A 9 heures, 2.300 véhicules avaient déjà été recensés, soit environ 8.000 participants, sur le Polygone, un champ de tir de la Délégation générale à l'armement, comme l'indique Philippe Le Moing Surzur. Les organisateurs, via un contact indirect, estiment le public total à environ 30.000 personnes.
Les participants ont commencé à s'installer dès 5 heures sur ce terrain situé à Cornusse. Le préfet a exprimé ses inquiétudes en affirmant : "Ils n'auraient pas pu choisir pire". Il a exhorté les teufeurs à se garder de faire des feux, de creuser ou de ramasser quoi que ce soit sur le sol.

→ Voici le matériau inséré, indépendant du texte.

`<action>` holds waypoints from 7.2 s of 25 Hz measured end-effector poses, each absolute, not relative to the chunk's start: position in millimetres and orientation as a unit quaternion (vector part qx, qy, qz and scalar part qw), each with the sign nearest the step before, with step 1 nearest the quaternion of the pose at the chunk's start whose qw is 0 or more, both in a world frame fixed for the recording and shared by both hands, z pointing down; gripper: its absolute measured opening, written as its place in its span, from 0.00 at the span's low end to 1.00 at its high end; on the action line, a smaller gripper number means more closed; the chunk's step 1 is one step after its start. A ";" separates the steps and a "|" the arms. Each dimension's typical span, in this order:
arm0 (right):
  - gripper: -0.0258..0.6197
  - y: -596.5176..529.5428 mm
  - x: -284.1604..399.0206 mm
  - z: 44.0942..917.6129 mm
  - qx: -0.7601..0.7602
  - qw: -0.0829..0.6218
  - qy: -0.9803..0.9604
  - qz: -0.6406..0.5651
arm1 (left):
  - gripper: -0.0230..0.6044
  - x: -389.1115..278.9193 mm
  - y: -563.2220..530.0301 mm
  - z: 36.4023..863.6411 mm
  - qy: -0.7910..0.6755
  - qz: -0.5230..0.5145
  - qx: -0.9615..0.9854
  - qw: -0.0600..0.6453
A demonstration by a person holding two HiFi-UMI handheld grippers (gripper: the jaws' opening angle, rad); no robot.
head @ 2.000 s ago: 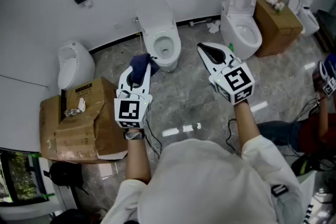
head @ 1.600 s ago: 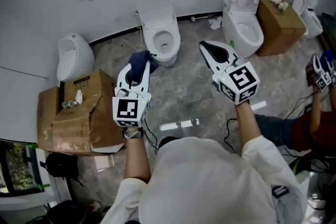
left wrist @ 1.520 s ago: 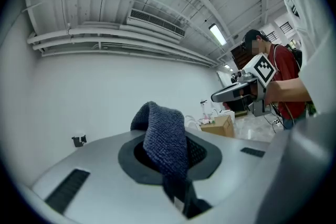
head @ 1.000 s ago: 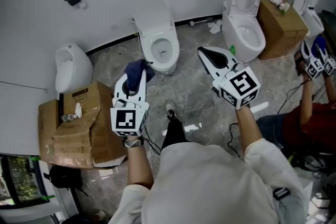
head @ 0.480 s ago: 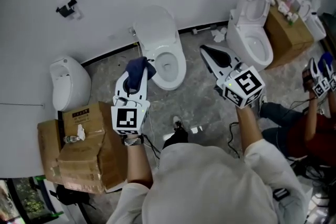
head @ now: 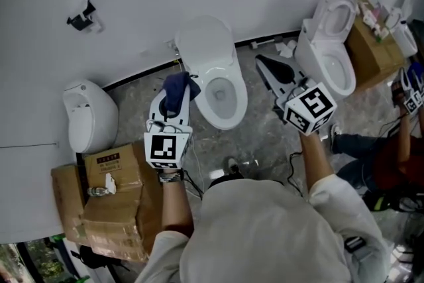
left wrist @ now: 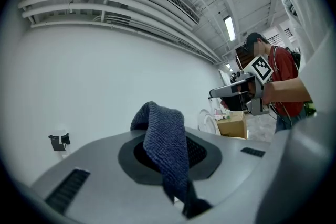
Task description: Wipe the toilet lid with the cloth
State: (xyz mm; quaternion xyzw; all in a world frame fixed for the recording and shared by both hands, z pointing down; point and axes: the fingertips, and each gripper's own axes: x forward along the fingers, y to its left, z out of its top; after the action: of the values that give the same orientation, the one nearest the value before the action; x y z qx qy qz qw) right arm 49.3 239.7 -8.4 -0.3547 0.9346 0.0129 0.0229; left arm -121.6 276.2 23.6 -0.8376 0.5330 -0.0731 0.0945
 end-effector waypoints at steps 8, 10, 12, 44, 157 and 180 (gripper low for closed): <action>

Un centre opérationnel pour gérer les risques
En réponse à cette situation potentiellement explosive, la préfecture a ouvert un centre opérationnel afin de coordonner les secours face à d'éventuelles urgences telles que des incendies ou des explosions. Dans une déclaration diffusée sur les réseaux sociaux, présentée sous forme de faux arrêté préfectoral, les organisateurs du Teknival de Bourges expliquent leur démarche comme une protestation contre une proposition de loi visant à renforcer la répression des rave-parties non déclarées ou interdites, adoptée en première lecture à l'Assemblée nationale le 9 avril, et actuellement en cours d'examen au Sénat.
Le premier Teknival a eu lieu en France en 1993 près de Beauvais et s'est depuis diversifié, se tenant régulièrement dans des lieux tenus secrets jusqu'à la dernière minute.